Problem details » Each line of the listing below must be set down exactly.
....
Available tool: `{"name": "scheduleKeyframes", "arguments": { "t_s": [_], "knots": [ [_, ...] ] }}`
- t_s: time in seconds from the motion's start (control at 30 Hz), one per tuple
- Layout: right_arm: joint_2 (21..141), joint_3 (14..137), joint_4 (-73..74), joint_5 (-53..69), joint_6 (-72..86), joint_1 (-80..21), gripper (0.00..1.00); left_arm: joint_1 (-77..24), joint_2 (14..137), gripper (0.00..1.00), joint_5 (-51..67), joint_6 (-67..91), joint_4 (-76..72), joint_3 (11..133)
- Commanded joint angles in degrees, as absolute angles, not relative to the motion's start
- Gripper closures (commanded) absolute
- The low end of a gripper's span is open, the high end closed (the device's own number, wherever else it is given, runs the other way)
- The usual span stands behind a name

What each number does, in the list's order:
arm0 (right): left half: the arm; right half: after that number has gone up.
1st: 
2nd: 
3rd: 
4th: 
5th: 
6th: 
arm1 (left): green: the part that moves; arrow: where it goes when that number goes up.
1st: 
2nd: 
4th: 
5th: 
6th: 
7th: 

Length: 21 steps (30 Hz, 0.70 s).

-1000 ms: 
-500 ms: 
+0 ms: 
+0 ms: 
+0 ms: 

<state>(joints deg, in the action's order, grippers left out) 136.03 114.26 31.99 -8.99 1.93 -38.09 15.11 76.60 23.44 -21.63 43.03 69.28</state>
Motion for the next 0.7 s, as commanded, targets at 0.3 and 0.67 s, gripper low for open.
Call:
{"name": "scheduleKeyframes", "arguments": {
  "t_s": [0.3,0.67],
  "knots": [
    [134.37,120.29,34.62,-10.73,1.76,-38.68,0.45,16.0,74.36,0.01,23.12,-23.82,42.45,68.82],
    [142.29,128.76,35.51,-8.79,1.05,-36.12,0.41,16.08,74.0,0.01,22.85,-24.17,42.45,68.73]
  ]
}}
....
Exercise output »
Available tool: `{"name": "scheduleKeyframes", "arguments": { "t_s": [_], "knots": [ [_, ...] ] }}`
- t_s: time in seconds from the motion's start (control at 30 Hz), one per tuple
- Layout: right_arm: joint_2 (21..141), joint_3 (14..137), joint_4 (-73..74), joint_5 (-53..69), joint_6 (-72..86), joint_1 (-80..21), gripper (0.00..1.00); left_arm: joint_1 (-77..24), joint_2 (14..137), gripper (0.00..1.00), joint_5 (-51..67), joint_6 (-67..91), joint_4 (-76..72), joint_3 (11..133)
- Commanded joint angles in degrees, as absolute angles, not relative to the motion's start
- Gripper closures (commanded) absolute
- The low end of a gripper's span is open, the high end closed (the device's own number, wherever else it is given, runs the other way)
- The usual span stands behind a name

What each number does, in the list's order:
arm0 (right): left half: the arm; right half: after that number has gone up.
1st: 
2nd: 
3rd: 
4th: 
5th: 
6th: 
arm1 (left): green: the part that moves; arrow: where it goes when that number goes up.
1st: 
2nd: 
4th: 
5th: 
6th: 
7th: 

Length: 21 steps (30 Hz, 0.70 s).

-1000 ms: 
-500 ms: 
+0 ms: 
+0 ms: 
+0 ms: 

<state>(joints deg, in the action's order, grippers left out) 136.03 114.26 31.99 -8.99 1.93 -38.09 15.11 76.60 23.44 -21.63 43.03 69.28</state>
Motion for the next 0.7 s, as commanded, targets at 0.3 and 0.67 s, gripper low for open.
Call:
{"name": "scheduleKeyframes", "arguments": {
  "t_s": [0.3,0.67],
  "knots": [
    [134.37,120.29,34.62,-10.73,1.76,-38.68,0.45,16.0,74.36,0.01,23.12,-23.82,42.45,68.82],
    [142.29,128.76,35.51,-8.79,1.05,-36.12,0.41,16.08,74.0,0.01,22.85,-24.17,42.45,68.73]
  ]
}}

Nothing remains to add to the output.